RAW DATA:
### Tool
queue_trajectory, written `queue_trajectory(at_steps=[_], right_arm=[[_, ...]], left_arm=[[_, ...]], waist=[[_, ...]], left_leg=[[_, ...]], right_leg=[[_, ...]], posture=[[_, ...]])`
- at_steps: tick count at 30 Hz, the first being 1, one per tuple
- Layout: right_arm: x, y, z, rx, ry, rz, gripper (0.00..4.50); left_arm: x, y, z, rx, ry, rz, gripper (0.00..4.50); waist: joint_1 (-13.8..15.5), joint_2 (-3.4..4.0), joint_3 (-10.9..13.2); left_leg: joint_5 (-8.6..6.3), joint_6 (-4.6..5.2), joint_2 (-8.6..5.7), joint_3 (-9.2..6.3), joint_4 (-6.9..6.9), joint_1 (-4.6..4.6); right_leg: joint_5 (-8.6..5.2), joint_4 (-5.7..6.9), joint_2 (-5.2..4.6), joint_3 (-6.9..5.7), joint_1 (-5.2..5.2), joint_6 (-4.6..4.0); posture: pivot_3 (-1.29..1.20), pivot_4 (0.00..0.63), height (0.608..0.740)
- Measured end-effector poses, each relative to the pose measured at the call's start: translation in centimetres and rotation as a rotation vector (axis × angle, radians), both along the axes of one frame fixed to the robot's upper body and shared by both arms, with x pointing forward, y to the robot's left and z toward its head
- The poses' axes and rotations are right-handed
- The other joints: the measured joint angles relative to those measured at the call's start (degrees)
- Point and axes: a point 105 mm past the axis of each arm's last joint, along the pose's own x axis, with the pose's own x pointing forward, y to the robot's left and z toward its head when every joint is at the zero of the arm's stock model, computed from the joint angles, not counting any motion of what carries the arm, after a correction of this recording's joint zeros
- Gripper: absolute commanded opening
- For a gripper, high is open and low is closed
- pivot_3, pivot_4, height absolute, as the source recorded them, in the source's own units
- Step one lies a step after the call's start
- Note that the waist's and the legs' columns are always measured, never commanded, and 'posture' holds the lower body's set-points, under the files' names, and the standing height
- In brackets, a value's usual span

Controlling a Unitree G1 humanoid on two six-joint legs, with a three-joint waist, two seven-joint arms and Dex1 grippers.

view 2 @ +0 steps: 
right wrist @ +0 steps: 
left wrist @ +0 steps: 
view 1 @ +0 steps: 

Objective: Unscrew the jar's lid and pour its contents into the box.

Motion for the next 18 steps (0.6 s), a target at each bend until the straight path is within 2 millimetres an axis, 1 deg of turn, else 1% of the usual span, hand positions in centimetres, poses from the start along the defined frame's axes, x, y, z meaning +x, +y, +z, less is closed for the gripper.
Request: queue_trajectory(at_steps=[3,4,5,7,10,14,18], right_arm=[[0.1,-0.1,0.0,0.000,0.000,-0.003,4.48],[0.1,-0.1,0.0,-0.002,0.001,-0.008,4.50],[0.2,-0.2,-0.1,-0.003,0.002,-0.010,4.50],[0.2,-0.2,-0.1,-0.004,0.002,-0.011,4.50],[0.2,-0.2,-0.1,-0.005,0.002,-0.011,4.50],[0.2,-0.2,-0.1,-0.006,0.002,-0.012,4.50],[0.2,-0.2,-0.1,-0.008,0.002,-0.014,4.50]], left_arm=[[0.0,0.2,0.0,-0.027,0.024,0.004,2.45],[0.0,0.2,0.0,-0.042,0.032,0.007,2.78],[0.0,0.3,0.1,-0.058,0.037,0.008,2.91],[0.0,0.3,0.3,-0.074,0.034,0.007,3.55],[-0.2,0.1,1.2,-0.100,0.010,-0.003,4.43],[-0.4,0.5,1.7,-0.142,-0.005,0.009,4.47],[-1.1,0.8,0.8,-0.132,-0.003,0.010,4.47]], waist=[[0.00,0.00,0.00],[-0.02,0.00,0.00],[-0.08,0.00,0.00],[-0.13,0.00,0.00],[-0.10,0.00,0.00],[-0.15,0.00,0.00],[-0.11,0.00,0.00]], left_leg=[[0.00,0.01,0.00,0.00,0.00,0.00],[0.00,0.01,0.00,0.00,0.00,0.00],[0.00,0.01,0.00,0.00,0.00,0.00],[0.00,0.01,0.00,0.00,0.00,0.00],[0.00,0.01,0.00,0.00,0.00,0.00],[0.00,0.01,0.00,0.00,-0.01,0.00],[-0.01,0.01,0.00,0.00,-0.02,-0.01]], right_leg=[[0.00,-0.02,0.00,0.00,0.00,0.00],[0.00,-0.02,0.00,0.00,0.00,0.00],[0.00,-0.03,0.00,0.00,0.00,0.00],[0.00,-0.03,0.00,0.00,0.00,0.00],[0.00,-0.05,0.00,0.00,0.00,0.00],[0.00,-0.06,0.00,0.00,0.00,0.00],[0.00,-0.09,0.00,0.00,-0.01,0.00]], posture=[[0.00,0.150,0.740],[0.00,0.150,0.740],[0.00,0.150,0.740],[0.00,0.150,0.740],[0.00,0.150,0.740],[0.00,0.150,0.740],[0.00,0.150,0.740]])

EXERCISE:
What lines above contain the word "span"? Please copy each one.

YOUR SOLUTION:
- In brackets, a value's usual span
Motion for the next 18 steps (0.6 s), a target at each bend until the straight path is within 2 millimetres an axis, 1 deg of turn, else 1% of the usual span, hand positions in centimetres, poses from the start along the defined frame's axes, x, y, z meaning +x, +y, +z, less is closed for the gripper.

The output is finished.